会社は前日の終業時刻と翌日の始業時刻の間に一定時間の休息の確保に努めなければならないのです。

これもいいですね~。
夜遅くまで仕事したら次の日の出社は遅くしないといけないのです。

朝3時まで残業して、朝9時に出社とかできなくするためのものです。

アメリカとネット会議をして朝一その内容を会社に報告するとかはやっちゃいけなくなるんです。

夜遅くまで働いて朝遅く出社するというよりは、朝普通に出社するために帰る時間が早くなるといいですよね。

雇用形態にかかわらない公正な待遇の確保

正規雇用労働者と非正規雇用労働者の間の不合理な待遇差の是正

施工日
大企業は2020年4月1日から、中小企業は2021年4月1日から
関連法案
パートタイム労働法、労働契約法、労働者派遣法

この法律は仕事内容が同じであれば、待遇、給料は正社員、派遣社員、パート等の雇用形態を問わず同等にするということです。

そして待遇に差が出る場合はその内容や理由を明確にしなければいけないというもの。
具体的な内容についてはガイドラインの根拠規定を整備するということです。

ん~~。
なんだか大変そうですね、正社員とその他の社員の待遇の差をまず把握しなければいけないですよね。

社員それぞれ仕事の内容はバラバラですよね。
そこからどの社員の仕事待遇を抜き出して比較するのかという所は難しそうです。

世の中には正社員よりも、責任の小さい仕事をしながら高い給料をもらっている派遣社員もいますからね。
そういう人たちは、給料が下がってしまう傾向ですよね。

とはいえ、正社員と派遣が同じ仕事をしている場合は派遣さんの給料を増やすことになります。
派遣会社に払う費用を全般的に上がることはできないでしょうね。

そうすると派遣カットが加速する?

あるいは派遣会社に払う費用を上げないために、正社員の仕事が派遣社員とかぶらないように持っていくのでしょうか?
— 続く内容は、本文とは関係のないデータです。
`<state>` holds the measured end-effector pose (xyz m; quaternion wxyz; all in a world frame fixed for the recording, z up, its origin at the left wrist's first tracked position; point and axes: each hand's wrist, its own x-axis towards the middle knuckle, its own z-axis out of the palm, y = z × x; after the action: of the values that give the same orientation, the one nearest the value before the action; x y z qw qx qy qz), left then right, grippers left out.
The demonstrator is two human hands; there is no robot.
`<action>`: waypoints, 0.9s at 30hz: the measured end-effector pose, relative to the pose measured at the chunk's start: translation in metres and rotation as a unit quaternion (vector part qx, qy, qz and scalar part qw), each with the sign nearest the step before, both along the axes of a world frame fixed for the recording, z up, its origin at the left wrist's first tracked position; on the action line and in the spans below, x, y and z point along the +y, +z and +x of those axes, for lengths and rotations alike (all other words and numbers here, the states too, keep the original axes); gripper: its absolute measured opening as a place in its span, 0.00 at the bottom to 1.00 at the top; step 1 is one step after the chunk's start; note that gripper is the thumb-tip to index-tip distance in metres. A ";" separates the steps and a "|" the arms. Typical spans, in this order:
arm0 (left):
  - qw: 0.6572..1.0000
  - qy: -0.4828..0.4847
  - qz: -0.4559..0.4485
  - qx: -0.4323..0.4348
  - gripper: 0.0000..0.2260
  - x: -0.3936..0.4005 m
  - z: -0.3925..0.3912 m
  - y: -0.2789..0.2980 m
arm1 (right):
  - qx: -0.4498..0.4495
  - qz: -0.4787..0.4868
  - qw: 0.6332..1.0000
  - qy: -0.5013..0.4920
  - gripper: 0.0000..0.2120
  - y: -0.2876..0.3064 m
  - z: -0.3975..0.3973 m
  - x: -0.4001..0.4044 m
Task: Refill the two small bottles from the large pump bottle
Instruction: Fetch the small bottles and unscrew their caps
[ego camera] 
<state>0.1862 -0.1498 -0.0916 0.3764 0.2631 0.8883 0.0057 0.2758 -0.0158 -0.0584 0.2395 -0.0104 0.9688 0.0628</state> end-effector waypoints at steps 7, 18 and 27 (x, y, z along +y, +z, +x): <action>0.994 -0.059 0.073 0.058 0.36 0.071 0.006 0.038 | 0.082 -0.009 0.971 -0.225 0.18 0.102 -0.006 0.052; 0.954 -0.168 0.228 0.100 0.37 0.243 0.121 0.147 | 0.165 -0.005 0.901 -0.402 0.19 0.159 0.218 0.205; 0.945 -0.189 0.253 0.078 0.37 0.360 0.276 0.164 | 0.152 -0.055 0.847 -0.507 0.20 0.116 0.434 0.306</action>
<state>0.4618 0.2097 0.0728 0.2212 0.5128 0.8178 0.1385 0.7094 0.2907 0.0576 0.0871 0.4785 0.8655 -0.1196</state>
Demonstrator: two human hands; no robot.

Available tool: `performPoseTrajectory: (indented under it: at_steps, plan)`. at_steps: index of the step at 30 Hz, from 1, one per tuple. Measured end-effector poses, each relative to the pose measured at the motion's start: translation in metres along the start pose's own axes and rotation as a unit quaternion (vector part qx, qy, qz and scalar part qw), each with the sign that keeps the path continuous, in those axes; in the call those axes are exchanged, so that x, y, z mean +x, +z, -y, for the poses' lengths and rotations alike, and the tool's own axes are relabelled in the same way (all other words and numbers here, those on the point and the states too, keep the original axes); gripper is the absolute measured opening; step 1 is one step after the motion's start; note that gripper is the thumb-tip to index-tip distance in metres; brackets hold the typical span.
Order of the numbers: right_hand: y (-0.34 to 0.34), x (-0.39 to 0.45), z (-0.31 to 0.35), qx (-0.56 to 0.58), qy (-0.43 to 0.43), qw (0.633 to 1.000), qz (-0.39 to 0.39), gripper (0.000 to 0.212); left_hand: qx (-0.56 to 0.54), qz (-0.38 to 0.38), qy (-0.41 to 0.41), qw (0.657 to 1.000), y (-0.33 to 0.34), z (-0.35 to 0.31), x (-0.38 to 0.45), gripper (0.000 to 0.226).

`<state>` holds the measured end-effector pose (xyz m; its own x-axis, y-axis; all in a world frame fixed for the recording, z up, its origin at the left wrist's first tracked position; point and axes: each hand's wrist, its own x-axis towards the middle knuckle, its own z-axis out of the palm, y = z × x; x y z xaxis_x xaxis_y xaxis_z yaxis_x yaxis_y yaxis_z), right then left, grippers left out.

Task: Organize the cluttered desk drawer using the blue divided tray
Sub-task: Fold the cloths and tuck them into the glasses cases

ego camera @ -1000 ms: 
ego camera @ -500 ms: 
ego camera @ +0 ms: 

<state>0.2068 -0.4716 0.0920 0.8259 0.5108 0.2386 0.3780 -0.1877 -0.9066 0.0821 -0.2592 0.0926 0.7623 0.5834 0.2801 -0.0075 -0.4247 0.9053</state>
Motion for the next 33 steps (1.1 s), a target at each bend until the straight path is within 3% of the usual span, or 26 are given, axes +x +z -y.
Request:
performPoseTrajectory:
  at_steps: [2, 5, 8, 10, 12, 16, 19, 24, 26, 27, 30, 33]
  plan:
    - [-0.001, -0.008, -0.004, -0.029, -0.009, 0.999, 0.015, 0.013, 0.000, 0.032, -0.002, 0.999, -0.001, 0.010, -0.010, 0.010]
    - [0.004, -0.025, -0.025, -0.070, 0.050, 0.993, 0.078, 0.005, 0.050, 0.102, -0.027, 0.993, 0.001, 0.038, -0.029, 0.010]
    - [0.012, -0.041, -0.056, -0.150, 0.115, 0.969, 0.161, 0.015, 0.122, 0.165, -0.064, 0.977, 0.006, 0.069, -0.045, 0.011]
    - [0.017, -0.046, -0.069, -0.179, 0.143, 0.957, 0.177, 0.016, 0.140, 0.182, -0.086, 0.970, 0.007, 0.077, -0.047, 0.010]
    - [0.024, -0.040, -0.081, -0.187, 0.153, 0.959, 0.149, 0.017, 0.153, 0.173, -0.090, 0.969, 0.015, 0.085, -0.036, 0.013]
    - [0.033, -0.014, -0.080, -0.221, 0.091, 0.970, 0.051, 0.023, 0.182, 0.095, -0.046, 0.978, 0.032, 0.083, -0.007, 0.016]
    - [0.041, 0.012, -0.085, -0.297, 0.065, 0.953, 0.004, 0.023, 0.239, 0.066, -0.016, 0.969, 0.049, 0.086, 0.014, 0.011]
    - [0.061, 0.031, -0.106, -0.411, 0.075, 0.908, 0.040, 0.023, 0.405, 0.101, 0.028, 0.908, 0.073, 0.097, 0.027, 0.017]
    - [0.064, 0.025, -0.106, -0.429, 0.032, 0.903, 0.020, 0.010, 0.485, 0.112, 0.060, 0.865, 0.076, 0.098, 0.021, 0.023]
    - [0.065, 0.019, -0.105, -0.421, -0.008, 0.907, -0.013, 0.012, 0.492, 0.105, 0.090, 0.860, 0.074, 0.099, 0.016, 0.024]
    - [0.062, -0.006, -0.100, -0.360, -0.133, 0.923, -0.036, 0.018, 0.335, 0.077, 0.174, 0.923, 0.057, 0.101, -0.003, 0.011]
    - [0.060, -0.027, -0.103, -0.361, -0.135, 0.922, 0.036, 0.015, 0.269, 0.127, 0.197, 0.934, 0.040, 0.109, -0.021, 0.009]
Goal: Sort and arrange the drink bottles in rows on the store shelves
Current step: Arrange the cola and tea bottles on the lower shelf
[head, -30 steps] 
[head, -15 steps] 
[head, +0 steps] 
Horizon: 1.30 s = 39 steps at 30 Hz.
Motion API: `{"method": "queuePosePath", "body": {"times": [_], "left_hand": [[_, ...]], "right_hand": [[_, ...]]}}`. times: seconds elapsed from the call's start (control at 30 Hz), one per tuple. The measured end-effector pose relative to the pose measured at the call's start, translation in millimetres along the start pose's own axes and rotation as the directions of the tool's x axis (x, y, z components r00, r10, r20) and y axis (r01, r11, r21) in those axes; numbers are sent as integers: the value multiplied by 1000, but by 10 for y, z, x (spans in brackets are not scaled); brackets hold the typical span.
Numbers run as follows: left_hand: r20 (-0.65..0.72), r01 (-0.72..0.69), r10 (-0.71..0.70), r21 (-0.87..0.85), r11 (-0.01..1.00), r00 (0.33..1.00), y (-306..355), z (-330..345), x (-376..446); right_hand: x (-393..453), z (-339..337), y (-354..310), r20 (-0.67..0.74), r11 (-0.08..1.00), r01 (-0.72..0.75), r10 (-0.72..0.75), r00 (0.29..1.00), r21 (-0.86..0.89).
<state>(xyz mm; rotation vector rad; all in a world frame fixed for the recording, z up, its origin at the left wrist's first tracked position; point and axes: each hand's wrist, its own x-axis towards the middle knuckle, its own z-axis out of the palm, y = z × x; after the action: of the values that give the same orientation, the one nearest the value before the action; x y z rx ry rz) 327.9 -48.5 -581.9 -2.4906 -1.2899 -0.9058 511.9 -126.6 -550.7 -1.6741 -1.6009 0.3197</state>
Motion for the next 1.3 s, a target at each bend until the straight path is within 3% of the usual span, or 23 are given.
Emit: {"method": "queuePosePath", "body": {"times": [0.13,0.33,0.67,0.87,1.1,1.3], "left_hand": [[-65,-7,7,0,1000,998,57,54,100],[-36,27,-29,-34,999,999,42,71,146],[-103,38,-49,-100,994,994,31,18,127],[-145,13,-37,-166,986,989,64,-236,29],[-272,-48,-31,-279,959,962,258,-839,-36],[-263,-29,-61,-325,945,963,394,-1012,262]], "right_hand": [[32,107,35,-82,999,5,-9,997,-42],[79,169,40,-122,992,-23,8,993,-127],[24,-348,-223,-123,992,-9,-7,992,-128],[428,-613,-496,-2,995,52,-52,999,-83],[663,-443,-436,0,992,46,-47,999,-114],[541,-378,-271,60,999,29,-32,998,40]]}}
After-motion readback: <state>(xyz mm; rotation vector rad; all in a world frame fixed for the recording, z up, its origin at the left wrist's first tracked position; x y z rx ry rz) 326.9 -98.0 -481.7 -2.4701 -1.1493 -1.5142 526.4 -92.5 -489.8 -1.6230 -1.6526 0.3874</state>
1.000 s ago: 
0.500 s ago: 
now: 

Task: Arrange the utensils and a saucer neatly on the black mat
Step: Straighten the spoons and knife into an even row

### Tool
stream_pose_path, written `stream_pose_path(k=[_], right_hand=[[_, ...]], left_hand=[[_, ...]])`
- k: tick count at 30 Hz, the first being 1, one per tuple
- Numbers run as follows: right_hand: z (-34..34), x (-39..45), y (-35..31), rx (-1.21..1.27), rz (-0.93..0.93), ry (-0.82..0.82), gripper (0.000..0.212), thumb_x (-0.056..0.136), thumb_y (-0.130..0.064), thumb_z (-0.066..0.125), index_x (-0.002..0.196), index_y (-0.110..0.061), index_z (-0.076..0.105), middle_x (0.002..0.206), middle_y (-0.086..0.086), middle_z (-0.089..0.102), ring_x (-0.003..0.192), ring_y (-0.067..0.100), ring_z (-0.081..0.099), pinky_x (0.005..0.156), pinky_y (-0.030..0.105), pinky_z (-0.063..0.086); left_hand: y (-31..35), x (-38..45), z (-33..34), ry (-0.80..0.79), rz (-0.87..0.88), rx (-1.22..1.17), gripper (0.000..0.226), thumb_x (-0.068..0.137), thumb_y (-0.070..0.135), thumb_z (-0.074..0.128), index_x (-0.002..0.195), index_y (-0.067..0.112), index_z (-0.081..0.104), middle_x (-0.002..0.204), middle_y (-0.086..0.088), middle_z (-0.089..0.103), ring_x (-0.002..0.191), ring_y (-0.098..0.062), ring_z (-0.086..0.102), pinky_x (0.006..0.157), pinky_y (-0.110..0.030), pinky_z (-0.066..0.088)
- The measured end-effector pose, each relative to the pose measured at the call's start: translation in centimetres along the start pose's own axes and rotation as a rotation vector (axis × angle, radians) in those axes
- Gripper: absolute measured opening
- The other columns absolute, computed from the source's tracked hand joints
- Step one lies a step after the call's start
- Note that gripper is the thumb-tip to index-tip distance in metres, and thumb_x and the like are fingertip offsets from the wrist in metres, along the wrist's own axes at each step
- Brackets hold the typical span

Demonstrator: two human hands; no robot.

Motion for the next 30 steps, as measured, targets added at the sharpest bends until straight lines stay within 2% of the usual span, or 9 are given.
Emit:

あるいは高いお金を払って派遣社員の人に正社員と同じ仕事をしてもらうのであれば、正社員カットして、派遣社員に働いてもらったほうがいいということになりますね。

替えのきかない一握りの人だけが正社員として残り、他は流浪の旅に出るようになるのでしょうか?

派遣社員でも生きやすい世の中になるという見方もできますよね。

その他、副業・兼業・テレワーク促進

副業・兼業・テレワーク等を促進していきます。
これらは法律ではなくガイドラインなので拘束力としては弱いです。

全く定着しなかったシステムとして有名なプレミアムフライデーのようにならないことを祈るばかりです。

働き方改革関連法案を読んだ感想

この法案が成立すればまさに働き方に大きな変化が生じると思います。

今の世の中は日本だけでなく世界中の国々が関連し合って成り立っています。
そしてそれは長時間労働、サービス残業の前提の上に成り立っています

労働時間が本当に大きく減ればそれは生産力が落ちることになります。
生産力が落ちれば、その仕事を他の国にとられてしまうということになります。
最終的に給料も安くなるでしょう。

もちろん労働時間が減る以上に生産性が上がれば給料は減りません。
しかしこの法案を見る限り生産性がそれほど大きく増えるとも思えません。

世の中の流れとして会社で長時間働くという時代ではなくなっていく方向であることが実感できました。